### [MATERIAL PROVIDED]
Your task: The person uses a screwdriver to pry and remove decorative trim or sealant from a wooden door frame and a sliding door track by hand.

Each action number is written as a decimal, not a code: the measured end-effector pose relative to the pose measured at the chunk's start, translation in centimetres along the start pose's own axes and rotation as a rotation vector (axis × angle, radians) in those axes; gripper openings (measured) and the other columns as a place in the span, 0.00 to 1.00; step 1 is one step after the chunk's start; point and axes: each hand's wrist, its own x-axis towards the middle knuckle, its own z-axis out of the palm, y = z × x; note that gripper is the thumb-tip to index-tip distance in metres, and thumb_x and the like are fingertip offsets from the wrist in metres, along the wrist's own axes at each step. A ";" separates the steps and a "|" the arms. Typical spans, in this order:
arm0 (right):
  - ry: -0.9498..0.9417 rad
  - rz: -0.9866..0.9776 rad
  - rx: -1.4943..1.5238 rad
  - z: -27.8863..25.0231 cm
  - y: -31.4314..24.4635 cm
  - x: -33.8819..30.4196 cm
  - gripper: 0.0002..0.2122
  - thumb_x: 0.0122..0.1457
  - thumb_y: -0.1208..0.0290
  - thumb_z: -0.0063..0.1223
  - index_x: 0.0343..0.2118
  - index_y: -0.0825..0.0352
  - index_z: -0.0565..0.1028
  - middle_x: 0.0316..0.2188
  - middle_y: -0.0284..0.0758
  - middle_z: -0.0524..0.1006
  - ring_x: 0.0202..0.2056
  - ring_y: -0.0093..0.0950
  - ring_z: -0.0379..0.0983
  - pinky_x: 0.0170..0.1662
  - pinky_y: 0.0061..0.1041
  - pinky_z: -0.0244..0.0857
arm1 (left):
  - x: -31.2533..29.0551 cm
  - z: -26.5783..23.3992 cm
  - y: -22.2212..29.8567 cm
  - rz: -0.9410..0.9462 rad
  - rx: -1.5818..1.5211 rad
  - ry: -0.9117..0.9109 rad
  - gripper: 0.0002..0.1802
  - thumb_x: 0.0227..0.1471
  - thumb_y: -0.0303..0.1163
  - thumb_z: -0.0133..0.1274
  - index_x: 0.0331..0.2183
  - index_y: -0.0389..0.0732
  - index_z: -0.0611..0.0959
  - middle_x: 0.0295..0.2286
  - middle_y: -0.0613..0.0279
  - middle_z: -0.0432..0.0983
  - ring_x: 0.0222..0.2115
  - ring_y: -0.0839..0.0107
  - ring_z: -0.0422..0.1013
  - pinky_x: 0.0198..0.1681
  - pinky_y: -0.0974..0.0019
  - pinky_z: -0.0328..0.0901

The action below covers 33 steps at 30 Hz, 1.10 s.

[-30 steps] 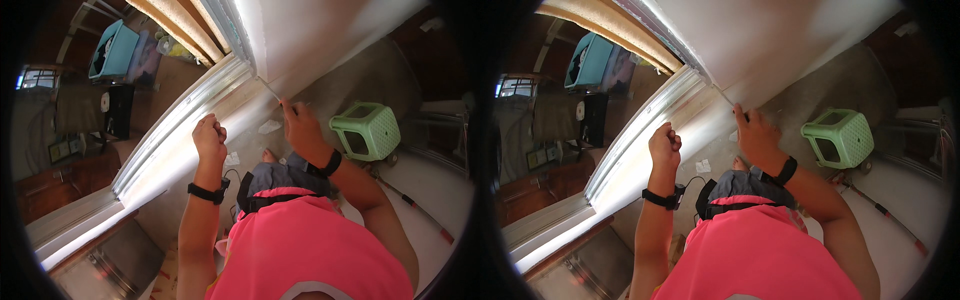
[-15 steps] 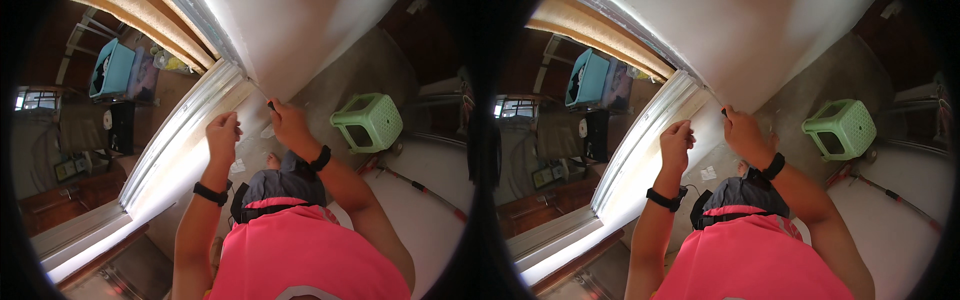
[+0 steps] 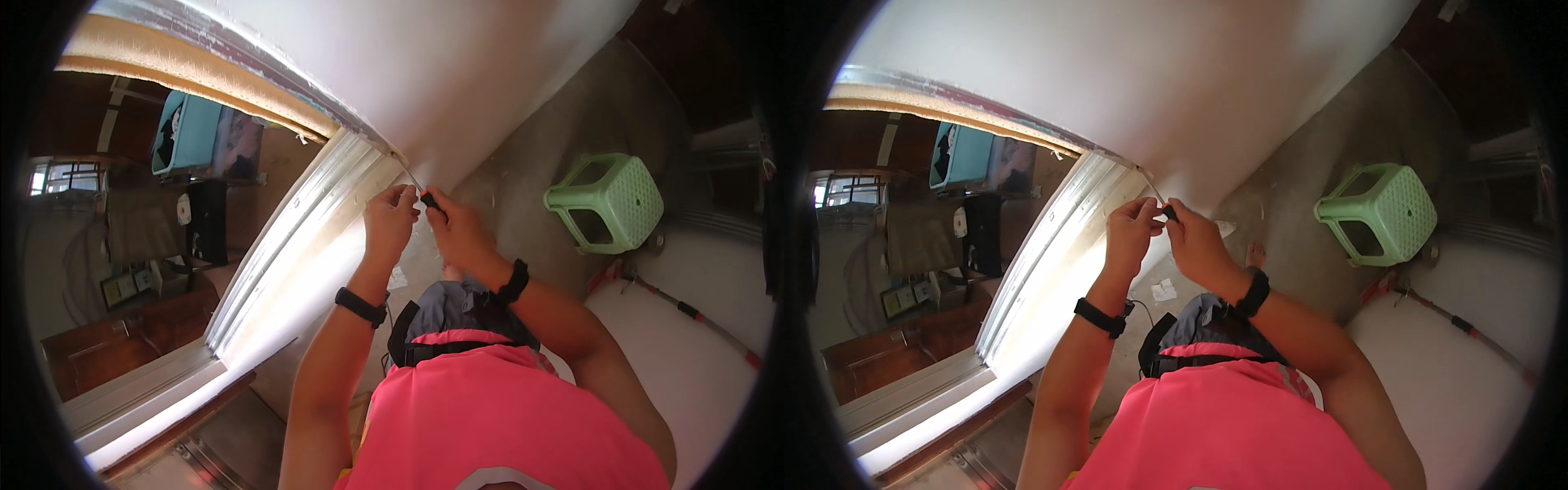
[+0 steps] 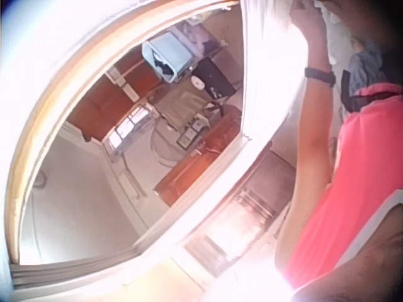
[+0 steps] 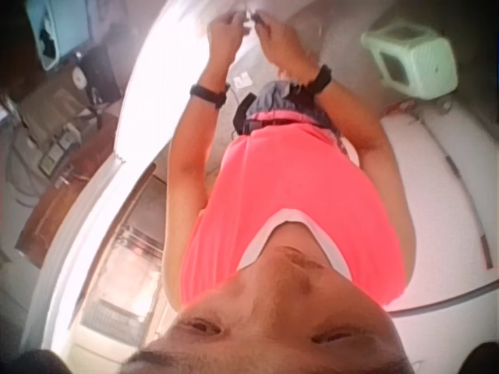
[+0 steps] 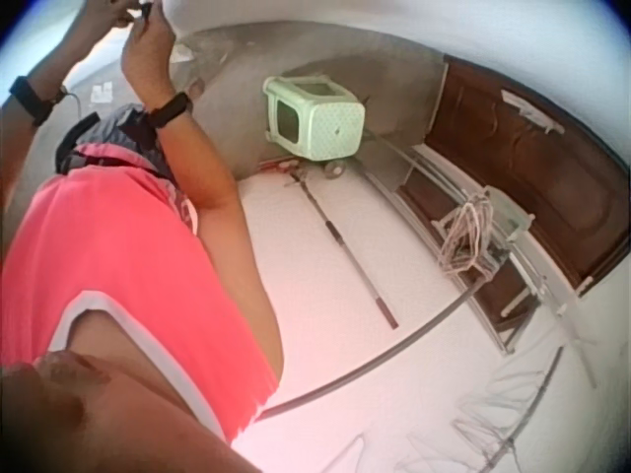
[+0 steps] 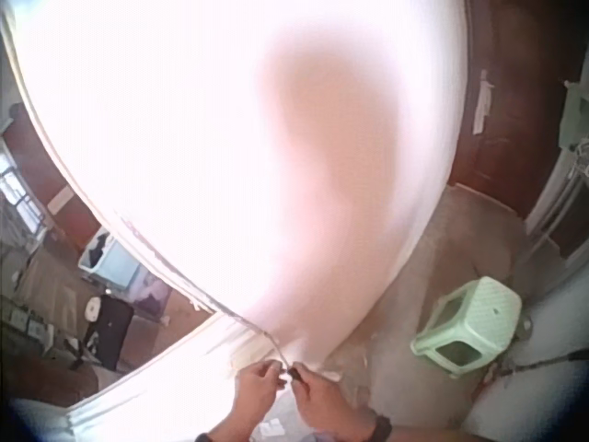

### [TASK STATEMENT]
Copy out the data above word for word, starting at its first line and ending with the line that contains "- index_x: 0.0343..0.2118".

### [SOLUTION TO THE EXERCISE]
Your task: The person uses a screwdriver to pry and remove decorative trim or sealant from a wooden door frame and a sliding door track by hand.

Each action number is written as a decimal, not a code: the measured end-effector pose relative to the pose measured at the chunk's start, translation in centimetres along the start pose's own axes and rotation as a rotation vector (axis × angle, radians) in those axes; gripper openings (measured) and the other columns as a place in the span, 0.00 to 1.00; step 1 is one step after the chunk's start; point and axes: each hand's wrist, its own x-axis towards the middle knuckle, its own z-axis out of the palm, y = z × x; note that gripper is the thumb-tip to index-tip distance in metres, and thumb_x and the like are fingertip offsets from the wrist in metres, along the wrist's own axes at each step. A ";" separates the steps and a "|" the arms. Typical spans, in this order:
arm0 (right):
  - ry: -0.9498..0.9417 rad
  - rz: -0.9866..0.9776 rad
  - rx: -1.4943..1.5238 rad
  - z: -27.8863..25.0231 cm
  - y: -31.4314..24.4635 cm
  - x: -33.8819..30.4196 cm
  - gripper: 0.0002..0.2122
  - thumb_x: 0.0122..0.1457
  - thumb_y: -0.1208..0.0290
  - thumb_z: -0.0063..0.1223
  - index_x: 0.0343..0.2118

The output requires nothing else.